Ettari di commenti che si sprecano, post sui social, qualche tavolo politico, proposte d'intervento di cui si gettano le basi. Già, ma quali soluzioni?
Se un uomo arriva al punto di girare con il cadavere della fidanzata incinta di sette mesi in auto, chiedendo aiuto a «Chi l'ha visto» e arrovellandosi tra i depistaggi, non ci sono molte cose immediate da poter fare. Qualcuno dice che «serve capire come nasca questa violenza», perché i numeri crescono. Ok. Chi vuole provare a dare risposte certe e univoche?

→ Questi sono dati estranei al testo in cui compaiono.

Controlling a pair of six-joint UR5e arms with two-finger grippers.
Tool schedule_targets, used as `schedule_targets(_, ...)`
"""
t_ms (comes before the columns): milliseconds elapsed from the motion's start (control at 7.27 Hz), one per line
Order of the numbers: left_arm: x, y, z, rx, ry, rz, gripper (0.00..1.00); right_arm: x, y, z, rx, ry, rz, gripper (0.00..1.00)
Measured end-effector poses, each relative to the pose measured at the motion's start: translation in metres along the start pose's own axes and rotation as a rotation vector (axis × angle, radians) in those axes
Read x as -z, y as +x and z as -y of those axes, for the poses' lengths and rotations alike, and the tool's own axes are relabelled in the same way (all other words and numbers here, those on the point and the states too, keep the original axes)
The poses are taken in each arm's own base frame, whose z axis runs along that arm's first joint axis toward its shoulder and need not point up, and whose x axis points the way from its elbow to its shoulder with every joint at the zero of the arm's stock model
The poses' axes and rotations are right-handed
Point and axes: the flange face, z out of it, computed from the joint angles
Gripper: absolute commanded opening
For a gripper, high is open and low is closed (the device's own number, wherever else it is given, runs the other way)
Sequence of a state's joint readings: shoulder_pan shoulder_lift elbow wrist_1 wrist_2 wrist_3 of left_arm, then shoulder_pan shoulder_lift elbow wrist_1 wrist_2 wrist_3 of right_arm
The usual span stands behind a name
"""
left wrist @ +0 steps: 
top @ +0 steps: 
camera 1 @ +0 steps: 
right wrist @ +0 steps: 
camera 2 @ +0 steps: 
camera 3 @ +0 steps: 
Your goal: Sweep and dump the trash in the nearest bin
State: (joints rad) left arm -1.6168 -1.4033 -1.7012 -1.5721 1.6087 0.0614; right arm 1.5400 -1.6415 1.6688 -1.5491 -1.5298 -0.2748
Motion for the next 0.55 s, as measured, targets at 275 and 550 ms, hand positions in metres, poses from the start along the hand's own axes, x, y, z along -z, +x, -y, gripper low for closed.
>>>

Le colpe. C'è chi è sicuro che sia effetto della violenza assistita: bene, se provassimo a cambiare la programmazione di tutti i network e la melma di tutti i video, si risolverebbe? Chi ha cinquant'anni oggi o anche di più, non può certo dire di non aver mai visto un film di Dario Argento (il primo è del 1970, L'uccello dalle piume di cristallo) o di non aver sentito parlare della storica prima pellicola horror di Georges Méliès, fine Ottocento, in cui diavoli, indiavolati e fantasmi muti, si agitavano in una trama non certo dolce.
Altre colpe. Il mondo difficile, la rabbia, le solitudini... tutte cose che obbiettivamente non sono nuove e che in tempi diversi hanno assillato le generazioni, tra guerre, povertà e altri eventi tragici. E ancora, qualcuno elenca le «istituzioni» destituite: la famiglia, la scuola, le parrocchie. O i social, quelli ai quali l'omicida di Torremaggiore, in provincia di Foggia, si è rivolto dopo aver ucciso la figlia 16enne che difendeva la madre dai suoi attacchi. Tutto vero, ma siamo certi che se non fosse esistito Facebook, quell'omicida non avrebbe colpito? E quante famiglie e scuole in crisi hanno alla fine creato persone che ben sanno quanto sia sbagliato sgozzare la moglie, accoltellare a morte la fidanzata, finire a colpi di pistola le figlie, le amanti, le compagne che ti vogliono lasciare?
Troppi interrogativi in questo articolo e in queste realtà, perché una risposta univoca non esiste. Siamo di fronte ad una violenza che è assenza totale di vocabolario. E ad una violazione dei diritti umani, di tutti. Ma forse non serve una legge perché un uomo capisca che portarsi a spasso un cadavere è reato: le leggi ci sono, quelle umane sembrano latitare. E, in una società che ha perduto il senso, c'è qualcosa che non funziona nella coscienza di sé e degli altri, nella percezione del partner-oggetto, nell'egoismo imperante del sì a tutti i costi, dell'Io ingigantito, dei bisogni e delle «comodità» personali visti sempre al primo posto. Quali leggi invocare di fronte a questa deriva umana è impossibile dirlo: manca l'educazione sentimentale, afferma qualcuno. Sarà, ma com'è triste dover «educare» al sentimento, persino l'amore, l'affetto, l'amicizia devono diventare materie di studio, mah. Non servono lezioni, non servono commissioni con gettoni di presenza, ma un briciolo di ritorno a quell'etica interplanetaria che fa degli uomini persone perbene. Guardate, in prima pagina, la vignetta che ha disegnato il nostro Nico Pillinini: in quel quadrato c'è tutto il senso di ciò che – insensatamente - nel nostro mondo sta mancando.